Collected data entries
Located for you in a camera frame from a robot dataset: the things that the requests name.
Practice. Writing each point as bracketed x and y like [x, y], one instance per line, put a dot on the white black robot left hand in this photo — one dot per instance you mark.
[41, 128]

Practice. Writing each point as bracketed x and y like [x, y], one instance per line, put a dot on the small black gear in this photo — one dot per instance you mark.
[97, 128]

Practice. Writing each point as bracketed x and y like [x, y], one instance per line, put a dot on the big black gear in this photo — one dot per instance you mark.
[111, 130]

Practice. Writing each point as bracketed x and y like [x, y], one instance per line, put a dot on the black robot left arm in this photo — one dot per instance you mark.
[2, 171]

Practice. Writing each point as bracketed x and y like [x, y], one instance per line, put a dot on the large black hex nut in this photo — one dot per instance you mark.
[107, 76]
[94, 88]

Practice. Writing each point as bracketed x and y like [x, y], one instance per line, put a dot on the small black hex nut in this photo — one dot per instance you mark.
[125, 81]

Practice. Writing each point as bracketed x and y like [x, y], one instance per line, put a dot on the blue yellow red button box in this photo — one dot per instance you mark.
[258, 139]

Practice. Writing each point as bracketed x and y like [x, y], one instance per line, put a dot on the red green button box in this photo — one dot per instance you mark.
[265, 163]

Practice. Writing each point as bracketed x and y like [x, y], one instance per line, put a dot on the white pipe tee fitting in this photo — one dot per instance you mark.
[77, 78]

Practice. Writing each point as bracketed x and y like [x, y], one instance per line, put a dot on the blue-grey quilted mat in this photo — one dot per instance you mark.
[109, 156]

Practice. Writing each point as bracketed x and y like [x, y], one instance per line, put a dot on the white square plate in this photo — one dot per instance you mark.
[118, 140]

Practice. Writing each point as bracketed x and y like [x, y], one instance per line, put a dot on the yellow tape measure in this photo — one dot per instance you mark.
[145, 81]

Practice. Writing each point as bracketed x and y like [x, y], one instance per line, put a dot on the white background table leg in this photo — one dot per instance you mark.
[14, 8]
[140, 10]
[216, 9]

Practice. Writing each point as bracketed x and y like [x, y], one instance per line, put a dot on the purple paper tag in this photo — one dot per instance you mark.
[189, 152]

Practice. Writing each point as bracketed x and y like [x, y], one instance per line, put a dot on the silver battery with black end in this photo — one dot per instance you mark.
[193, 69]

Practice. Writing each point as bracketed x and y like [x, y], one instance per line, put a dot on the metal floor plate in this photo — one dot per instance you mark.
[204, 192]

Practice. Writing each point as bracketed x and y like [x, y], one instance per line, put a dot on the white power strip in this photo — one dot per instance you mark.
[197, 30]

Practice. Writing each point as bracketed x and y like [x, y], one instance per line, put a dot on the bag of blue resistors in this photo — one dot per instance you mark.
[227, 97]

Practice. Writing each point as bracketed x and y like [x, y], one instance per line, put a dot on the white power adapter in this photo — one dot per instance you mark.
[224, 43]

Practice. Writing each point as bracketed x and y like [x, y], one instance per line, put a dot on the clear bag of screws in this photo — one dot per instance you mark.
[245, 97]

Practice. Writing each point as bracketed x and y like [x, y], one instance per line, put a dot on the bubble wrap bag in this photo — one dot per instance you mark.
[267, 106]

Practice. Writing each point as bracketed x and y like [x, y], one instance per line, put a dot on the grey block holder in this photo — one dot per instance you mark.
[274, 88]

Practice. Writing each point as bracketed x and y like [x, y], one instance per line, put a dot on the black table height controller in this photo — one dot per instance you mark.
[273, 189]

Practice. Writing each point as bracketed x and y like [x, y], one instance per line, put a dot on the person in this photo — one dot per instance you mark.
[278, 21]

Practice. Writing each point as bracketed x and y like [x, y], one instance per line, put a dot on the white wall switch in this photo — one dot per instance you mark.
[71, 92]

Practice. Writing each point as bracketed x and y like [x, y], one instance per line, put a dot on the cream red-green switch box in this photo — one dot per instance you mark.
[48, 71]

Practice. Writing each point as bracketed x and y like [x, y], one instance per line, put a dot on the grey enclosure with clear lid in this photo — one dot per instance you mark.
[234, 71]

> [Your goal]: Output every entry exactly.

> [Expected answer]:
Located for you in a camera frame from a robot dataset: the things that the requests name.
Practice. Writing each point as bracketed x and y like [x, y], one instance per line, put a dot on the white black robot left hand in this photo — one dot per instance you mark.
[41, 128]

Practice. Writing each point as bracketed x and y like [x, y], one instance per line, put a dot on the small black gear in this photo — one dot per instance you mark.
[97, 128]

Practice. Writing each point as bracketed x and y like [x, y], one instance per line, put a dot on the big black gear in this photo — one dot per instance you mark.
[111, 130]

Practice. Writing each point as bracketed x and y like [x, y], one instance per line, put a dot on the black robot left arm in this photo — one dot per instance you mark.
[2, 171]

Practice. Writing each point as bracketed x and y like [x, y], one instance per line, put a dot on the large black hex nut in this photo — one dot per instance you mark.
[107, 76]
[94, 88]

Practice. Writing each point as bracketed x and y like [x, y], one instance per line, put a dot on the small black hex nut in this photo — one dot per instance you mark.
[125, 81]

Practice. Writing each point as bracketed x and y like [x, y], one instance per line, put a dot on the blue yellow red button box in this photo — one dot per instance you mark.
[258, 139]

Practice. Writing each point as bracketed x and y like [x, y], one instance per line, put a dot on the red green button box in this photo — one dot per instance you mark.
[265, 163]

Practice. Writing each point as bracketed x and y like [x, y], one instance per line, put a dot on the white pipe tee fitting in this photo — one dot per instance you mark.
[77, 78]

Practice. Writing each point as bracketed x and y like [x, y], one instance per line, put a dot on the blue-grey quilted mat in this photo — one dot per instance you mark.
[109, 156]

Practice. Writing each point as bracketed x and y like [x, y], one instance per line, put a dot on the white square plate in this photo — one dot per instance you mark.
[118, 140]

Practice. Writing each point as bracketed x and y like [x, y], one instance per line, put a dot on the yellow tape measure in this photo — one dot per instance you mark.
[145, 81]

Practice. Writing each point as bracketed x and y like [x, y], one instance per line, put a dot on the white background table leg in this photo — one dot per instance you mark.
[14, 8]
[140, 10]
[216, 9]

Practice. Writing each point as bracketed x and y like [x, y], one instance per line, put a dot on the purple paper tag in this photo — one dot per instance you mark.
[189, 152]

Practice. Writing each point as bracketed x and y like [x, y], one instance per line, put a dot on the silver battery with black end in this photo — one dot per instance you mark.
[193, 69]

Practice. Writing each point as bracketed x and y like [x, y], one instance per line, put a dot on the metal floor plate in this photo — one dot per instance you mark.
[204, 192]

Practice. Writing each point as bracketed x and y like [x, y], one instance per line, put a dot on the white power strip in this photo — one dot per instance you mark.
[197, 30]

Practice. Writing each point as bracketed x and y like [x, y], one instance per line, put a dot on the bag of blue resistors in this photo — one dot per instance you mark.
[227, 97]

Practice. Writing each point as bracketed x and y like [x, y], one instance per line, put a dot on the white power adapter in this photo — one dot per instance you mark.
[224, 43]

Practice. Writing each point as bracketed x and y like [x, y], one instance per line, put a dot on the clear bag of screws in this photo — one dot per instance you mark.
[245, 97]

Practice. Writing each point as bracketed x and y like [x, y], one instance per line, put a dot on the bubble wrap bag in this photo — one dot per instance you mark.
[267, 106]

Practice. Writing each point as bracketed x and y like [x, y], one instance per line, put a dot on the grey block holder in this photo — one dot per instance you mark.
[274, 88]

Practice. Writing each point as bracketed x and y like [x, y], one instance per line, put a dot on the black table height controller in this photo — one dot per instance you mark.
[273, 189]

Practice. Writing each point as bracketed x and y like [x, y], one instance per line, put a dot on the person in this photo — one dot per instance you mark.
[278, 21]

Practice. Writing each point as bracketed x and y like [x, y], one instance per line, put a dot on the white wall switch in this photo — one dot per instance you mark.
[71, 92]

Practice. Writing each point as bracketed x and y like [x, y], one instance per line, put a dot on the cream red-green switch box in this photo — one dot per instance you mark.
[48, 71]

Practice. Writing each point as bracketed x and y like [x, y], one instance per line, put a dot on the grey enclosure with clear lid in this photo — one dot per instance you mark.
[234, 71]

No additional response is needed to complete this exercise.